▶ **WHAT TO DO**
Take the lines below between the one holding "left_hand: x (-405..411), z" and the one holding "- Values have", inclusive, and copy them exactly. Add nothing.
━━━━━ RECORD EXTRACTS
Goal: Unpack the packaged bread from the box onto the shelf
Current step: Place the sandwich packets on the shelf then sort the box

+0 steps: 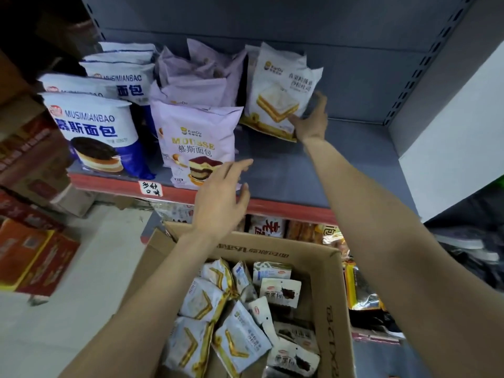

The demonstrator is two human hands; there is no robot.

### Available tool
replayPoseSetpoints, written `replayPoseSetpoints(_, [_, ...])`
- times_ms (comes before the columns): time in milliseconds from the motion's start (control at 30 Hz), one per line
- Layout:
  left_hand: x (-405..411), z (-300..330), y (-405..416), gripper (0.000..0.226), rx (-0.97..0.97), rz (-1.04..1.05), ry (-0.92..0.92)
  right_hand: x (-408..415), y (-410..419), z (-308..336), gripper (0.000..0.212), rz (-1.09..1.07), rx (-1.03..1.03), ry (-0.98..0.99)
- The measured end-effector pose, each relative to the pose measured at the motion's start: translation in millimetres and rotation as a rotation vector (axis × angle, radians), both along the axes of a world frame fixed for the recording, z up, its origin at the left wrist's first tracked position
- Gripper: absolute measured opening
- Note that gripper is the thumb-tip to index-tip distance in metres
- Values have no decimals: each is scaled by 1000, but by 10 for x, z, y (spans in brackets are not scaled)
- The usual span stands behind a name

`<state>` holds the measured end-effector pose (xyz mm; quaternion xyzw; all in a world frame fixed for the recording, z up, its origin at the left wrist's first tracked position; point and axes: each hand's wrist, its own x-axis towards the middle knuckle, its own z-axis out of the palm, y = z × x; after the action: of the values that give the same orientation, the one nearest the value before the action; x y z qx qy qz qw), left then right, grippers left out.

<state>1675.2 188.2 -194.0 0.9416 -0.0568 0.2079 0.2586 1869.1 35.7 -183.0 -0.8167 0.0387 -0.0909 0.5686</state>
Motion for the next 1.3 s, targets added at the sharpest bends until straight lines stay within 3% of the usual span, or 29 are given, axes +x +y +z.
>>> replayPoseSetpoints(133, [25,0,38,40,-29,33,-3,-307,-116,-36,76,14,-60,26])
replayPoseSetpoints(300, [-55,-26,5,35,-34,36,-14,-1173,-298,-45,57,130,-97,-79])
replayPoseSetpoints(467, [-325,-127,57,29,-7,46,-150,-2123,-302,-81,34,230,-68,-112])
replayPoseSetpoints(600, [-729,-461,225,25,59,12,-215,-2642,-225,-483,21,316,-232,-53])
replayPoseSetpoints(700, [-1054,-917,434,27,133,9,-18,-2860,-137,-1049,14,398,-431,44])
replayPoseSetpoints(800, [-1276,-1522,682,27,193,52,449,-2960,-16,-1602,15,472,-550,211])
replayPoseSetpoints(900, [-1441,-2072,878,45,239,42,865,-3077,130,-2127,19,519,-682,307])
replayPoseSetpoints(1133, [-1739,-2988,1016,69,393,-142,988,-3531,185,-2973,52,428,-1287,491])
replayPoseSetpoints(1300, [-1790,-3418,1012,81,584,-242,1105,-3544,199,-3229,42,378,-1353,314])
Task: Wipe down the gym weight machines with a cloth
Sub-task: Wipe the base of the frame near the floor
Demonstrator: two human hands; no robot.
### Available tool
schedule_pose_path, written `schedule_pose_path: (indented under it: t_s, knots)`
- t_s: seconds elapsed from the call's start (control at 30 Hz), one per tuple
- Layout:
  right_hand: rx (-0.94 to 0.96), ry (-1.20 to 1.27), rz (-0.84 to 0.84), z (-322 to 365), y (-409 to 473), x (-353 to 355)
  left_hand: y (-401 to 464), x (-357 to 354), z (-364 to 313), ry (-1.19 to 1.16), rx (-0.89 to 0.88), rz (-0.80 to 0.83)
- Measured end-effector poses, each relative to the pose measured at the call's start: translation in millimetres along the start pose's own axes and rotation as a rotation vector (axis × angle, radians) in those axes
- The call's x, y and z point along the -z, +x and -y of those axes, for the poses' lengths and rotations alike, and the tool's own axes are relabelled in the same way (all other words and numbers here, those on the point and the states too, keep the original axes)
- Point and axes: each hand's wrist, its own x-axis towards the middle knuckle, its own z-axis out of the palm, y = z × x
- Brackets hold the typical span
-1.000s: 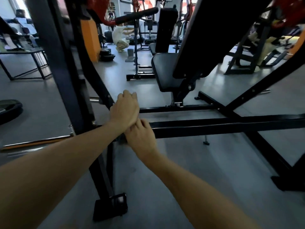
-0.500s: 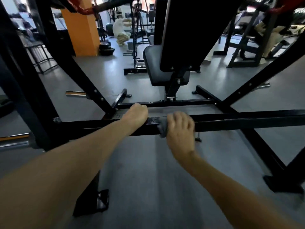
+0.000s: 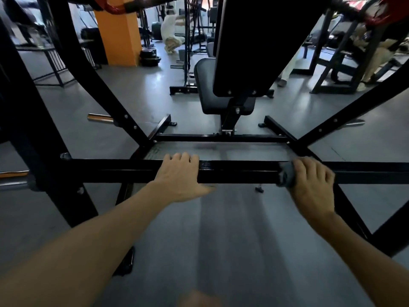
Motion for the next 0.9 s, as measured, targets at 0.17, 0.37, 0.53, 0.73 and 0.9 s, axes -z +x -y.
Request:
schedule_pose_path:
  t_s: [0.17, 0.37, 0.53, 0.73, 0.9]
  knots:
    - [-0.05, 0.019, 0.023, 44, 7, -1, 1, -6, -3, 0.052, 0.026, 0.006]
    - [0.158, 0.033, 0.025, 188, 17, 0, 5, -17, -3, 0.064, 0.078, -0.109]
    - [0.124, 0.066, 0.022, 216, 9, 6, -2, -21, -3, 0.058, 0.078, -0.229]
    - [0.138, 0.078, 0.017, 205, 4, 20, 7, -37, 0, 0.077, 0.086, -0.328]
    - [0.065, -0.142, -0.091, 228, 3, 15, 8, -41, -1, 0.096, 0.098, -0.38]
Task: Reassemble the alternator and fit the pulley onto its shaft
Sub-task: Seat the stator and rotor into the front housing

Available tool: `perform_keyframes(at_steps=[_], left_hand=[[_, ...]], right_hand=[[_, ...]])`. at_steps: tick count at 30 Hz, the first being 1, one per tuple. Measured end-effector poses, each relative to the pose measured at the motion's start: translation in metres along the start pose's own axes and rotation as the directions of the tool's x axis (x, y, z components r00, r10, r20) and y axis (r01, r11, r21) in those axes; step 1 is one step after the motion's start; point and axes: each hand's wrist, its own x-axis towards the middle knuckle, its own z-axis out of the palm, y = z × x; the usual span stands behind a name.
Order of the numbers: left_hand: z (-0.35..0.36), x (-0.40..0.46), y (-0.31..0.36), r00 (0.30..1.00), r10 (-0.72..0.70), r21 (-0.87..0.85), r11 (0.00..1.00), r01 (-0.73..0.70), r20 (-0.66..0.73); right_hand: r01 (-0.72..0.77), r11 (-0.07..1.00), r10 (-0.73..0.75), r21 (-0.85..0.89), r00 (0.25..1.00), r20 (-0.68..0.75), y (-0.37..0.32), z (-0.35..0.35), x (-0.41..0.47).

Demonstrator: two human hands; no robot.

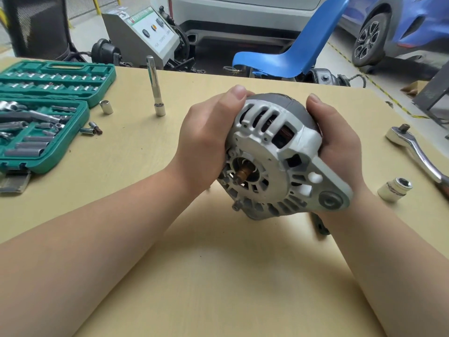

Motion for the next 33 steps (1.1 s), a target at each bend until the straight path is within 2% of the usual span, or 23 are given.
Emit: perform_keyframes(at_steps=[1, 2, 6, 10, 14, 16, 18, 21, 24, 29, 33], left_hand=[[-0.002, -0.002, 0.002, 1.0, 0.021, -0.008, 1.0, -0.021, -0.002], [-0.003, -0.005, 0.004, 0.999, 0.043, -0.02, 0.999, -0.043, 0.0], [-0.011, -0.013, 0.009, 0.994, 0.093, -0.03, 0.995, -0.091, 0.066], [-0.021, -0.024, 0.015, 0.989, 0.018, -0.051, 0.999, -0.01, 0.149], [-0.034, -0.044, 0.016, 0.989, -0.029, -0.18, 0.982, 0.056, 0.147], [-0.036, -0.051, 0.019, 0.979, -0.091, -0.295, 0.945, 0.142, 0.18], [-0.039, -0.055, 0.021, 0.954, -0.153, -0.436, 0.863, 0.255, 0.256], [-0.044, -0.059, 0.017, 0.926, -0.162, -0.518, 0.789, 0.33, 0.342], [-0.049, -0.06, 0.013, 0.889, -0.175, -0.493, 0.779, 0.387, 0.422], [-0.048, -0.06, 0.013, 0.858, -0.246, -0.435, 0.778, 0.452, 0.452], [-0.052, -0.061, 0.011, 0.835, -0.279, -0.428, 0.755, 0.496, 0.474]], right_hand=[[0.005, 1.0, -0.005, 0.001, 0.991, 0.132, 0.003, 0.002, -0.002], [0.014, 1.0, -0.011, -0.014, 0.987, 0.158, 0.005, 0.001, -0.003], [0.114, 0.985, -0.098, -0.133, 0.988, 0.121, 0.007, 0.001, -0.006], [0.244, 0.94, -0.249, -0.237, 0.968, 0.009, 0.009, 0.007, -0.01], [0.353, 0.885, -0.348, -0.304, 0.935, 0.074, 0.015, 0.016, -0.017], [0.428, 0.813, -0.417, -0.394, 0.901, 0.116, 0.019, 0.019, -0.021], [0.482, 0.731, -0.467, -0.482, 0.869, 0.162, 0.024, 0.023, -0.027], [0.552, 0.652, -0.521, -0.519, 0.824, 0.222, 0.032, 0.029, -0.037], [0.636, 0.528, -0.563, -0.563, 0.759, 0.328, 0.038, 0.029, -0.041], [0.761, 0.197, -0.574, -0.619, 0.601, 0.556, 0.043, 0.024, -0.042], [0.776, 0.101, -0.546, -0.622, 0.566, 0.618, 0.045, 0.023, -0.041]])
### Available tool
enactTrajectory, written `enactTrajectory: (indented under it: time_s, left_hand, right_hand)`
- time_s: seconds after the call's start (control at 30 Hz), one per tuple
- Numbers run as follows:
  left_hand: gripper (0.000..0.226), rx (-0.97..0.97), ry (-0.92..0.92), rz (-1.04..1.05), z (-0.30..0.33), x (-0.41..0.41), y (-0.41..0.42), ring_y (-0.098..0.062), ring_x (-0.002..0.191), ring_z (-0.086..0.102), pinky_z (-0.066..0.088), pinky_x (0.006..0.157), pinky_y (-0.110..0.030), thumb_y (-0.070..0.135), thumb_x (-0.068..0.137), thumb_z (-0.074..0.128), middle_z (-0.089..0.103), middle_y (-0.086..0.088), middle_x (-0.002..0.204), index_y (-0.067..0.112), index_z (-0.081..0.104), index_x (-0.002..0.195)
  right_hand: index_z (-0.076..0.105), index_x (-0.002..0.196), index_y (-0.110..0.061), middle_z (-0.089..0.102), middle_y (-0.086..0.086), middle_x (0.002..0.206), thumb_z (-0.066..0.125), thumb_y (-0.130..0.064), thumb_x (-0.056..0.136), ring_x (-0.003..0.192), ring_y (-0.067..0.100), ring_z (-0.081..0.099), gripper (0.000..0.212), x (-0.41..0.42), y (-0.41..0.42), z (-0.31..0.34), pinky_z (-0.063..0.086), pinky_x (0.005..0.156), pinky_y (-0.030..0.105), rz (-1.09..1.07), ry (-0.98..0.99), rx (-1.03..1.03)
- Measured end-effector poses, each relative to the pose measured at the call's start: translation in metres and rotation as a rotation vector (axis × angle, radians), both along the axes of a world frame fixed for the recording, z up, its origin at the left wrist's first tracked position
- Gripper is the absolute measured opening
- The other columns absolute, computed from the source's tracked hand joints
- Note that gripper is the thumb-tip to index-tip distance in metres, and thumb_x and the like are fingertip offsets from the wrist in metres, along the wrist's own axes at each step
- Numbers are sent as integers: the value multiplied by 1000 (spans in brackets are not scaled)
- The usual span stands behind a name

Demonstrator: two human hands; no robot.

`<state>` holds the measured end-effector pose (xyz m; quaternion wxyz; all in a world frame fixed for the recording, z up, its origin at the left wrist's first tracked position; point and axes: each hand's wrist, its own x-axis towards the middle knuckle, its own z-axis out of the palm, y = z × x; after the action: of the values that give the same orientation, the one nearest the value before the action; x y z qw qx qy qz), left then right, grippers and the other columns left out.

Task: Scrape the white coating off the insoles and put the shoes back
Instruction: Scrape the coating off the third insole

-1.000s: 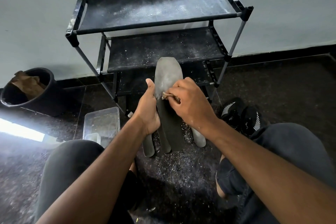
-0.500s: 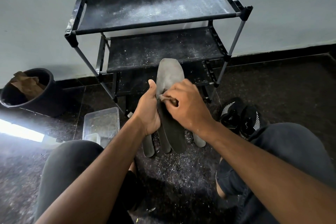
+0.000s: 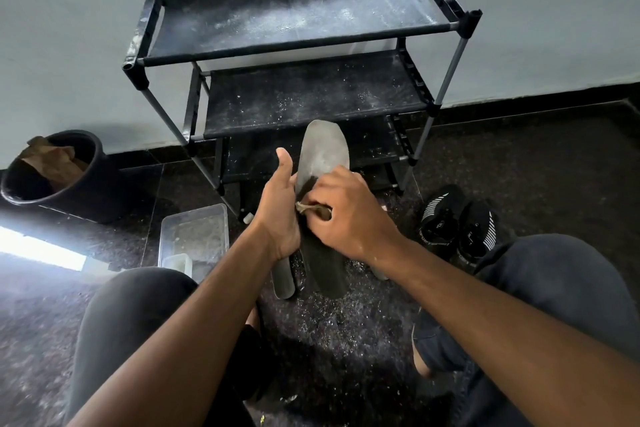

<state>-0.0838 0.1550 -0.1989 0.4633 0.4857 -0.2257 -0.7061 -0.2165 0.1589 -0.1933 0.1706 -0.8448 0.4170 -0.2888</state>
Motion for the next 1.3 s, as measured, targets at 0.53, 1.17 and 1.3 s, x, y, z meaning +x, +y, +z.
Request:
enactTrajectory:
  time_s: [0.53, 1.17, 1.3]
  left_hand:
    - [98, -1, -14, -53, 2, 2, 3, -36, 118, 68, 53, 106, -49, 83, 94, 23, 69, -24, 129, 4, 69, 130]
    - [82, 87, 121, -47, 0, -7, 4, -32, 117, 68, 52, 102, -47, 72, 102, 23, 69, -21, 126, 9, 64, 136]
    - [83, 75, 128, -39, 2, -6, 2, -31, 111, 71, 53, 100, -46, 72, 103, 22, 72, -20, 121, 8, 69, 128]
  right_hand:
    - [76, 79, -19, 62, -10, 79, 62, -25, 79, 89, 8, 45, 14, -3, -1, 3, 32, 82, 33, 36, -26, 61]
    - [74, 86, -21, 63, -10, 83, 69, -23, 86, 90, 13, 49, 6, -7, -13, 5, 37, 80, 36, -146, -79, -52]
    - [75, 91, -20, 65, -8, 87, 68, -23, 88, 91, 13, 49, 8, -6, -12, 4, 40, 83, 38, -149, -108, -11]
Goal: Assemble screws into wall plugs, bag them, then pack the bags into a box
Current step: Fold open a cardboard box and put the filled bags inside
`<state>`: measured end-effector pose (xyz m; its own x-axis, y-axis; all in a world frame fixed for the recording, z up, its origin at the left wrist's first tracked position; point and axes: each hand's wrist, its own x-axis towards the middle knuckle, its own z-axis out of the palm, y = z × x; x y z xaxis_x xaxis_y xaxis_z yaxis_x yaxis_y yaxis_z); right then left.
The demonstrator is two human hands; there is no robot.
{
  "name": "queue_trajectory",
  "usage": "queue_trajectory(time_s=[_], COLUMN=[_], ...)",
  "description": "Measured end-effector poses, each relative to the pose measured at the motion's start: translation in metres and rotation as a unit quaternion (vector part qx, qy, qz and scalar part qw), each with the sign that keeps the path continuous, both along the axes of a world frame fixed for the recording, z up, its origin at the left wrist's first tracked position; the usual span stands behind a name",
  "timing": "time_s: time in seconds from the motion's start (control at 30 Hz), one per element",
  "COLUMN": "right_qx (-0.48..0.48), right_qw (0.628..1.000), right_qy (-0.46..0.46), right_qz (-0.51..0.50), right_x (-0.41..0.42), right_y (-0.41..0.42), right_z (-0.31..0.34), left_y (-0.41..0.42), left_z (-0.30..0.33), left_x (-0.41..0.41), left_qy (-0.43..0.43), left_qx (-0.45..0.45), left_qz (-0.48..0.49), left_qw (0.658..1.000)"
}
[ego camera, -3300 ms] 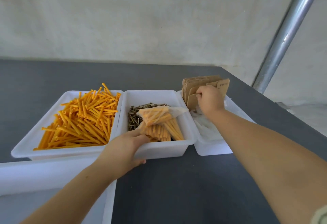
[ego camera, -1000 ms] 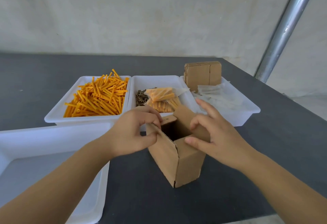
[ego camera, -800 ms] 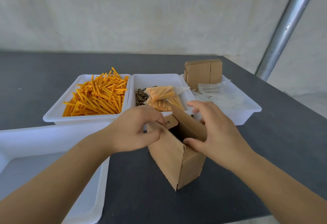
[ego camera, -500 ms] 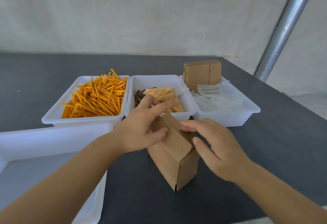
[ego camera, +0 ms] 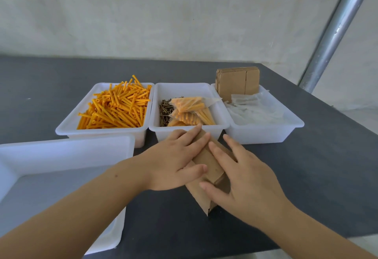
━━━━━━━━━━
▶ **RESULT OF THE EXERCISE**
  left_hand: x (-405..411), z (-300..330), y (-405..416), gripper (0.000..0.226), rx (-0.97..0.97), rz (-1.04..1.05), ry (-0.92..0.92)
  right_hand: x (-408..415), y (-410..419), z (-308..336), gripper (0.000..0.212), rz (-1.09..1.07), rx (-1.03..1.03), ry (-0.98..0.99)
- The measured end-effector pose, each relative to the pose measured at the motion's start: translation in millimetres and rotation as a rotation vector (axis × angle, radians), both along the axes of a world frame fixed for the recording, z up, its origin at the left wrist's first tracked position
- Gripper: absolute measured opening
- Note that gripper is the thumb-tip to index-tip distance in metres
- Values have no decimals: each is scaled by 1000, but by 10 for x, z, y (spans in brackets are not scaled)

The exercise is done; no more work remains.